**TASK DETAILS:** Output each line of the data word for word, from the first through the line that holds "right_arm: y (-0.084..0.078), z", and leave off whatever follows.

**DATA PROVIDED:**
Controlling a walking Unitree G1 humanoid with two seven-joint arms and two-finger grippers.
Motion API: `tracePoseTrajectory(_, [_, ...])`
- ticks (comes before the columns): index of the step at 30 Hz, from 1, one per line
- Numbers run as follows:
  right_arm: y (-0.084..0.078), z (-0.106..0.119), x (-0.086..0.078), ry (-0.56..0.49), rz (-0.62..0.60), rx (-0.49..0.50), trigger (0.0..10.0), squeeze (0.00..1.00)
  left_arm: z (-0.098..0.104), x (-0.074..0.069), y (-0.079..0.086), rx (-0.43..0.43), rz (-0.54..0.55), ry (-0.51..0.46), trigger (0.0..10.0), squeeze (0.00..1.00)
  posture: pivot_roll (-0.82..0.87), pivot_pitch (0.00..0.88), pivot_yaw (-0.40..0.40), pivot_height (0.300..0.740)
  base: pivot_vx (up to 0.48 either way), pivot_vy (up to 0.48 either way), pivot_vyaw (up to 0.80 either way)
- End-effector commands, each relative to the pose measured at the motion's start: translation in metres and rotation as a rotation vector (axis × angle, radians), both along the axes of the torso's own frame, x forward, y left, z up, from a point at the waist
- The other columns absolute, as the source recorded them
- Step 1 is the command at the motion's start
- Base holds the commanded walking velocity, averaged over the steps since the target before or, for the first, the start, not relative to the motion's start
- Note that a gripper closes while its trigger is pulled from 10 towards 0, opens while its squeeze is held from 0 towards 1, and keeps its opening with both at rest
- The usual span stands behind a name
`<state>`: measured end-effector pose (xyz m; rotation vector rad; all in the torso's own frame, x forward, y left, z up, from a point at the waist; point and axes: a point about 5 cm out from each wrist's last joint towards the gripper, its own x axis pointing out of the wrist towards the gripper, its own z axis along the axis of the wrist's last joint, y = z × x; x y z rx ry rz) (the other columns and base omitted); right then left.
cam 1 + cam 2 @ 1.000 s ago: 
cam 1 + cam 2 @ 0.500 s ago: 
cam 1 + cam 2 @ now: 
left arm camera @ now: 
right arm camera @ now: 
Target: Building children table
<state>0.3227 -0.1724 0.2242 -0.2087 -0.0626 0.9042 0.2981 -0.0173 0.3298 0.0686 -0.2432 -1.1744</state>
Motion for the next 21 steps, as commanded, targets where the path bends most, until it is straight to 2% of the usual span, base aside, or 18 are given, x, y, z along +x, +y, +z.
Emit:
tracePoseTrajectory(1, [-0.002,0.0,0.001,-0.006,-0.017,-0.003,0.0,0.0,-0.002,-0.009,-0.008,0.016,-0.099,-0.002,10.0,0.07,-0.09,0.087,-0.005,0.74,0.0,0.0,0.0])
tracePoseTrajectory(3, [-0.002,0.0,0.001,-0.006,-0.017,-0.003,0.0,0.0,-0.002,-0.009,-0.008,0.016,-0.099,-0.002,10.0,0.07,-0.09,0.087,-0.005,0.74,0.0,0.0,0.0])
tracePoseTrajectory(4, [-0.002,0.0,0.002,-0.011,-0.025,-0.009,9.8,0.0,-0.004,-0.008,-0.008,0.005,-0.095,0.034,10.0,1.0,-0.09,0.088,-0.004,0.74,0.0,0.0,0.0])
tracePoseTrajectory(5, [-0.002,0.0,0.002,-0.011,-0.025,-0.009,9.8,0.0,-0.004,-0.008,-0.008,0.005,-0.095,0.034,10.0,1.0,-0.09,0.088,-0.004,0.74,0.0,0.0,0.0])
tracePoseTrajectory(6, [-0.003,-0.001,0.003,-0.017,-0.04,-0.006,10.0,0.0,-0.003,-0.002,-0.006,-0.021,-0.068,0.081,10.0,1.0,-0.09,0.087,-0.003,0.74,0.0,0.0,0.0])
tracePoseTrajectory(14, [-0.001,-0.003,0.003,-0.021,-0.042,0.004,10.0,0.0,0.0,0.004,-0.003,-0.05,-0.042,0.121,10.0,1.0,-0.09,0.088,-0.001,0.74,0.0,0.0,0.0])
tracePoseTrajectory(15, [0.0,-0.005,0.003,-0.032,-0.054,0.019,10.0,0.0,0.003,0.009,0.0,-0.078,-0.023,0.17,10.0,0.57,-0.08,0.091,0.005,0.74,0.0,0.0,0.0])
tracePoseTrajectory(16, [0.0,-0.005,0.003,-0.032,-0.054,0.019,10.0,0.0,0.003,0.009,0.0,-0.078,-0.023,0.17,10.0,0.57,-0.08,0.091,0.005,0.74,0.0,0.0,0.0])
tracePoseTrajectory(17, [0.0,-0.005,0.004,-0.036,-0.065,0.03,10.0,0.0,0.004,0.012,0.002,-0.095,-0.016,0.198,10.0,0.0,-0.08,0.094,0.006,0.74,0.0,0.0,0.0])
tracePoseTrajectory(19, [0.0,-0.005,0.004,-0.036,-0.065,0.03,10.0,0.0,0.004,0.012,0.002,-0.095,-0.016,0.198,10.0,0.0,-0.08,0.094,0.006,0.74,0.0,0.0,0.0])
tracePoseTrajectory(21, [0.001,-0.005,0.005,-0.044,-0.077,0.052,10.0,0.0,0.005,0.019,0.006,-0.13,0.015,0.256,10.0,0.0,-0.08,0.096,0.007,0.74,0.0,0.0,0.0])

**ANSWER SPACE:**
Controlling a walking Unitree G1 humanoid with two seven-joint arms and two-finger grippers.
Motion API: `tracePoseTrajectory(_, [_, ...])`
- ticks (comes before the columns): index of the step at 30 Hz, from 1, one per line
- Numbers run as follows:
  right_arm: y (-0.084..0.078), z (-0.106..0.119), x (-0.086..0.078), ry (-0.56..0.49), rz (-0.62..0.60), rx (-0.49..0.50), trigger (0.0..10.0), squeeze (0.00..1.00)

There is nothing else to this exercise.